McDonald Matthew A, Koscher Brent A, Canty Richard B, Jensen Klavs F
Department of Chemical Engineering, Massachusetts Institute of Technology Cambridge Massachusetts 02139 USA
Chem Sci. 2024 May 29;15(26):10092-10100. doi: 10.1039/d4sc01881h. eCollection 2024 Jul 3.
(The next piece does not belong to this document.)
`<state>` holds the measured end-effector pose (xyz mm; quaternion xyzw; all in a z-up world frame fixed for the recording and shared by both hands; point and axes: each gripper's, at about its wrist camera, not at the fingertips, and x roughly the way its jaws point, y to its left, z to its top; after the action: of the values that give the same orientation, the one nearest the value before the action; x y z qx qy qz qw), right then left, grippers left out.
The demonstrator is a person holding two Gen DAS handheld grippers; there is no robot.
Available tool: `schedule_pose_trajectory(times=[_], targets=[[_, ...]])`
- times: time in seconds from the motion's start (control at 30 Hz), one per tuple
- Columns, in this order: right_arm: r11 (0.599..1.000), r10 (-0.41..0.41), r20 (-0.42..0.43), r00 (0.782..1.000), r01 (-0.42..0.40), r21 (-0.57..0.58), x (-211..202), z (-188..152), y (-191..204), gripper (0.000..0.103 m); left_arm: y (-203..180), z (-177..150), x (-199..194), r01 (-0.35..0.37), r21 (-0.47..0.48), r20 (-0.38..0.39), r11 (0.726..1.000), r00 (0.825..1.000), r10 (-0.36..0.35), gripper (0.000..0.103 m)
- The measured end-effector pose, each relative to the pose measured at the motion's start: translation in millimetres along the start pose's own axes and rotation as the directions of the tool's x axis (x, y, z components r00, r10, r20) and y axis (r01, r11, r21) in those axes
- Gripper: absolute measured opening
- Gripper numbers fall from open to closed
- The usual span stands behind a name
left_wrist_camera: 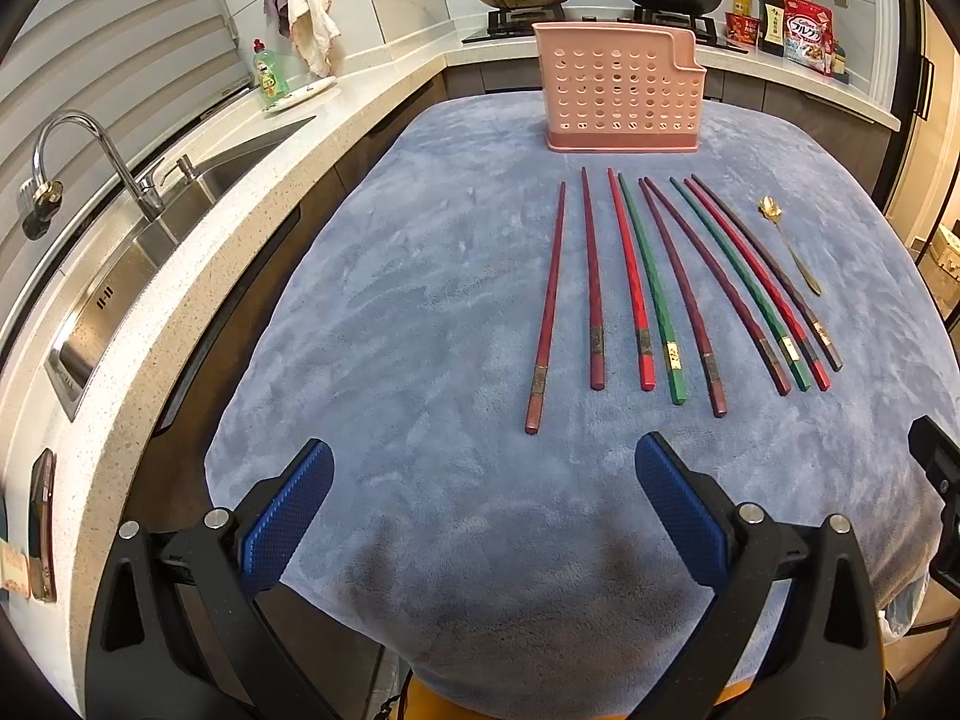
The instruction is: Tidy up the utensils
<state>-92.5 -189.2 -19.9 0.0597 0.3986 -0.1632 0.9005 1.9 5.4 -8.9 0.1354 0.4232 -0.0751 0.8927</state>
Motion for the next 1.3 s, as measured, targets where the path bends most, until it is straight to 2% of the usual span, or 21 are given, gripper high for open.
schedule_pose_trajectory(times=[1.3], targets=[[1.000,-0.004,-0.003,1.000,0.004,-0.007,0.1,-2.7,4.3,0.096,-1.9,-1.9,0.2,0.011,-0.010,-0.014,1.000,1.000,-0.011,0.096]])
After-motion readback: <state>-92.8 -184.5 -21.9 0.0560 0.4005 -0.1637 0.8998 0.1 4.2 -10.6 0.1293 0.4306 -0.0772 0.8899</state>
Reaction optimization and characterization depend on reliable measures of reaction yield, often measured by high-performance liquid chromatography (HPLC). Peak areas in HPLC chromatograms are correlated to analyte concentrations by way of calibration standards, typically pure samples of known concentration. Preparing the pure material required for calibration runs can be tedious for low-yielding reactions and technically challenging at small reaction scales. Herein, we present a method to quantify the yield of reactions by HPLC without needing to isolate the product(s) by combining a machine learning model for molar extinction coefficient estimation, and both UV-vis absorption and mass spectra. We demonstrate the method for a variety of reactions important in medicinal and process chemistry, including amide couplings, palladium catalyzed cross-couplings, nucleophilic aromatic substitutions, aminations, and heterocycle syntheses. The reactions were all performed using an automated synthesis and isolation platform. Calibration-free methods such as the presented approach are necessary for such automated platforms to be able to discover, characterize, and optimize reactions automatically.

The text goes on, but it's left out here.